TASK OBJECTIVE = Nothing but the lines from the one containing "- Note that" through the end of the data should be retyped, exactly as they stand, and pictures should not be retyped.

STORED DATA =
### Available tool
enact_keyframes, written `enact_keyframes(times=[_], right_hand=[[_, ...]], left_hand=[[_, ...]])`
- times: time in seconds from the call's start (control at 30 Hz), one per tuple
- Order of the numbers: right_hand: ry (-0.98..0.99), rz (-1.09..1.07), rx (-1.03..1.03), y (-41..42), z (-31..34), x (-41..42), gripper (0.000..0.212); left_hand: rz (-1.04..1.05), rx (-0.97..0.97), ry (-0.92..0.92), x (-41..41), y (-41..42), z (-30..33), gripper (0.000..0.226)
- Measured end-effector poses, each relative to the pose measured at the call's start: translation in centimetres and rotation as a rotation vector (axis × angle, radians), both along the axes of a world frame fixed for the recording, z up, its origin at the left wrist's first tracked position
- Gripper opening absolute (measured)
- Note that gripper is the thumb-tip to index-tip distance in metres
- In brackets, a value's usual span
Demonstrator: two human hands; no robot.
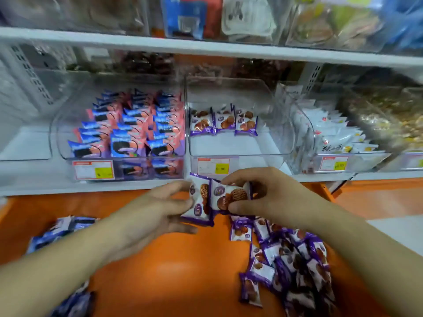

WRITTEN RESPONSE =
- Note that gripper is the thumb-tip to index-tip distance in metres
- In brackets, a value's usual span
Demonstrator: two human hands; no robot.

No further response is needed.